Nine Wine-Wine #20

1.3K 250 14
                                    

Mark tau setelah ini mamanya pasti bakal menuntut lebih banyak penjelasan, tentang kenapa dan bagaimana bisa Miss Hevy yang mereka kenal adalah guru di sekolah Shanin tiba-tiba ada di rumahnya.

Belanja bareng, ketawa bareng, dan mungkin ngelakuin banyak hal lain yang tidak mereka ketahui.

Maka dari itu, hari ini dia inisiatif pulang ke rumah, walaupun harus nelan dua butir obat penenang terlebih dulu.

Kak Tyana bilang, semua orang lagi ngumpul karena papa baru aja balik dari business trip ke Belgia.

Ini kesempatan yang bagus untuk dia ngejelasin banyak hal. Hevy bilang, salah satu poin untuk dapat berdamai dengan diri sendiri adalah menjelaskan seperti apa kita ke orang dan biarkan orang yang memberi penilaian.
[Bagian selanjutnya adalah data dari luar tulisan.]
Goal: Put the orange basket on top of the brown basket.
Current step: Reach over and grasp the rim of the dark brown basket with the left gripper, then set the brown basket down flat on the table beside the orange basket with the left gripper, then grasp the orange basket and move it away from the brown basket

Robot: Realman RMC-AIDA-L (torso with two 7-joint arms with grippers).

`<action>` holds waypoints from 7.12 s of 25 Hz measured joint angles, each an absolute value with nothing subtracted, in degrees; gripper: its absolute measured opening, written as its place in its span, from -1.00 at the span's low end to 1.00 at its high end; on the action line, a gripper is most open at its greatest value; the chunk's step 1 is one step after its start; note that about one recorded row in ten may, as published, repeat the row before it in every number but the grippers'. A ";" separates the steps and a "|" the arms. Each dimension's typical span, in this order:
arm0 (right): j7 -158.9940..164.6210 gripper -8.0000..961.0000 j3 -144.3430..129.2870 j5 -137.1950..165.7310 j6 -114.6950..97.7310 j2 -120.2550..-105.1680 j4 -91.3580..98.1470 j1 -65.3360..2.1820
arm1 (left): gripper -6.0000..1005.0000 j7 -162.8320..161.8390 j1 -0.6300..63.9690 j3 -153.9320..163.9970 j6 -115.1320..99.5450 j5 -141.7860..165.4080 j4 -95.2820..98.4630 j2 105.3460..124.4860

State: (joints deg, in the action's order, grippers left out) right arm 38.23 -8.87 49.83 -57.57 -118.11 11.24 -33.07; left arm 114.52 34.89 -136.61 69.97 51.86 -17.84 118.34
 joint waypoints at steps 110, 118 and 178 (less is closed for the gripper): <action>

Mark jarang sekali menyetir mobil, kemana-mana selalu ditemenin manajer dan asisten, ini kali pertama dia ngeliat macetnya Jakarta langsung dari kaca supir.

Suara radio yang nemenin dia sepanjang jalan bikin suasana hatinya lumayan naik.

It's a good day!

***

"Jadi, tantrum itu sendiri adalah ledakan emosi ya, Bu. Biasanya, kalo mereka mengalami hal yang sulit, misalnya nggak bisa buka tutup botol atau pengen sesuatu tapi nggak dikasih, mereka akan mengekspresikan emosinya dengan menangis, menjerit, berteriak, atau marah-marah."

Hevy menatap ibu-ibu yang hari ini kompak memakai seragam berwarna merah muda. Dia juga nggak paham siapa yang inisiasi tapi keliatan lucu aja gitu.

"Itu hal yang normal bu sebenernya, bahkan bisa disebut sebagai bagian dari tumbuh kembang anak. Nah, kapan tantrum ini dinilai melebihi batas?"

Ada jeda sejenak yang Hevy pakai untuk berkomunikasi dengan orang tua yang tampak excited di depannya.

"Intensitas ngamuknya sering?"

"Yep, salah satunya."

Senyumnya mengembang semakin lebar, membuat sudut matanya ikut terangkat, aura Hevy emang selalu bikin nyaman dan tenang.

"Kalau ngamuknya terlalu sering, marahnya sampai melukai diri sendiri dan orang lain atau durasi mengamuknya lumayan lama."

"Terus bu," satu ibu-ibu dengan tas Gucci mengangkat tangan, "Cara ngatasinnya gimana? Terutama kalo tantrumnya di depan publik?"

"Kontak fisik, Bu." Hevy mengangguk meyakinkan, "Peluk anaknya. Pelukan itu membuat anak ngerasa nyaman dan tau bahwa ibu peduli, ibu dengerin apa yang dia mau."

"Setelah emosinya lumayan redam, ibu jelasin pelan-pelan, kenapa dia boleh dan tidak boleh melakukan ini, bikin aturan yang menguntungkan kedua belah pihak. Misalnya, saat jalan ke mall, ibu janji bakal belikan dia mainan atau es krim kalau dia jadi anak baik."

"Miss Hevy sudah menikah belum?"

Dapet pertanyaan semacam itu ngebuat Hevy menggaruk kepala, agak bingung gimana jawabnya.

"Saya ... masih single, bu."

"Mau tak jodohin sama adek ipar saya nggak? Tenang aja, sudah mapan kok, kerjanya di BIG 4."

Aduh.

Hevy senyum kecil, ngelanjutin materi yang tadi dia siapin untuk kelas konseling ibu yang rutin diadakan di sekolahnya.

Nggak sekali dua kali dia dapet tawaran gitu dari orang tua muridnya, dikenalin, blind date, bahkan izin untuk ngasih nomer ponselnya.

Dia sangat berterimakasih, tapi urgensi nyari jodoh tuh belum masuk dalam kategori gawat.